◆ **What the task asks**:
Go to the line containing "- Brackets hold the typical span" in the records below and print it and every following line exactly, on through the line containing "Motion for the", then stop.

◆ **Extracted information**:

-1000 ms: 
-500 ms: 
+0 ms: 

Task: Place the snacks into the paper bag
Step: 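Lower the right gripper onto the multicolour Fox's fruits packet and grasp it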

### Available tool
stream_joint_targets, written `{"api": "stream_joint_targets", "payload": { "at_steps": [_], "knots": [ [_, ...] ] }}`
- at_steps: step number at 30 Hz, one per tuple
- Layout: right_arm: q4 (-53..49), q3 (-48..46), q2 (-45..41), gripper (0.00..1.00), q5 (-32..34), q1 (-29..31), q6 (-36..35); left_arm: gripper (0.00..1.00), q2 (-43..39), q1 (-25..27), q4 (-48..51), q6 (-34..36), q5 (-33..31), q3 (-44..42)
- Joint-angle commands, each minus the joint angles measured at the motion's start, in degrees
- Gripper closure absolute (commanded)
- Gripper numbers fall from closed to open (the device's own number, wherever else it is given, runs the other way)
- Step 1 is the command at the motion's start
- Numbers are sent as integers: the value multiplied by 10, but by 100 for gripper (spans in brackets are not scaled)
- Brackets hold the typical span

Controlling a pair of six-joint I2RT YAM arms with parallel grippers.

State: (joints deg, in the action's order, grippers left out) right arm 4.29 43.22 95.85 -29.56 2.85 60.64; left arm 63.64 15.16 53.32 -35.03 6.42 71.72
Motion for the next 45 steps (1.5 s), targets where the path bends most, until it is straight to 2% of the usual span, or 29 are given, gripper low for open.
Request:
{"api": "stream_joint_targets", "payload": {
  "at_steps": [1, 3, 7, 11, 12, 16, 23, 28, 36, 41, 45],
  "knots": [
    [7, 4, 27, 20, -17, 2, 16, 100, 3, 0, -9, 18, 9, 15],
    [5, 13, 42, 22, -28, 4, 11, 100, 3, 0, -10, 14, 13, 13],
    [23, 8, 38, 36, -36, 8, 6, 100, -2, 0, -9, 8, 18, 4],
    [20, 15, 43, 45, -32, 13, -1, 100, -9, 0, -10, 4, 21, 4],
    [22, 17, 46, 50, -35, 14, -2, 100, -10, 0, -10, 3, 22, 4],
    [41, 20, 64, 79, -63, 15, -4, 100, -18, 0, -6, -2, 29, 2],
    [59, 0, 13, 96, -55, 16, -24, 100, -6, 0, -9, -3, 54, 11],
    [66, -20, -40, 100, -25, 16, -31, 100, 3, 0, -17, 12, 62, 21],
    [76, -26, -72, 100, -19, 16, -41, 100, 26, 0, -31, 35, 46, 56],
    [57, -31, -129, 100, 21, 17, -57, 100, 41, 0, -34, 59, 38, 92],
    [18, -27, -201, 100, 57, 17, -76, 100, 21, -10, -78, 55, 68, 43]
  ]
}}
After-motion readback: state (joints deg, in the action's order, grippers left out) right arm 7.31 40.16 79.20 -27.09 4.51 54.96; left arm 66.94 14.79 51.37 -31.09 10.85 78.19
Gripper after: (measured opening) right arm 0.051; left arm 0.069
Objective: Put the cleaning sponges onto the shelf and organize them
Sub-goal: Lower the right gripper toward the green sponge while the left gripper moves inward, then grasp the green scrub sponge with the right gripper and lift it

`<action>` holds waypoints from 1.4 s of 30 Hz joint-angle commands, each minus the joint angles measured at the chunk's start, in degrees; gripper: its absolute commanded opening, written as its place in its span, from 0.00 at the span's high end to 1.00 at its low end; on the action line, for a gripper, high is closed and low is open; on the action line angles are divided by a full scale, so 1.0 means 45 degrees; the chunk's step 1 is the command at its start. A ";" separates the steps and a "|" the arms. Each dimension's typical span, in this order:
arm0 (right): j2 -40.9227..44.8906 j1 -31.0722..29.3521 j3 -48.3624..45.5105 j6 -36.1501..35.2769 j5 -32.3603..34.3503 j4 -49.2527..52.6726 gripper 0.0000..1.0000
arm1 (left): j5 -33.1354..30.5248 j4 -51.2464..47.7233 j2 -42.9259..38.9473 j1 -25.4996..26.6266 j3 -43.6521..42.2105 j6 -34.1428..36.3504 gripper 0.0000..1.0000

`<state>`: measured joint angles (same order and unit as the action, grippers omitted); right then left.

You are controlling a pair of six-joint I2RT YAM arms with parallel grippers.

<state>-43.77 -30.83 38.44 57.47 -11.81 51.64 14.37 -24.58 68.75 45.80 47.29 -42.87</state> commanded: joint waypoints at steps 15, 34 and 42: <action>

◆ **Task solution**:
- Brackets hold the typical span

Controlling a pair of six-joint I2RT YAM arms with parallel grippers.

State: (joints deg, in the action's order, grippers left out) right arm 4.29 43.22 95.85 -29.56 2.85 60.64; left arm 63.64 15.16 53.32 -35.03 6.42 71.72
Motion for the next 45 steps (1.5 s), targets where the path bends most, until it is straight to 2% of the usual span, or 29 are given, gripper low for open.

No more is needed to finish this exercise.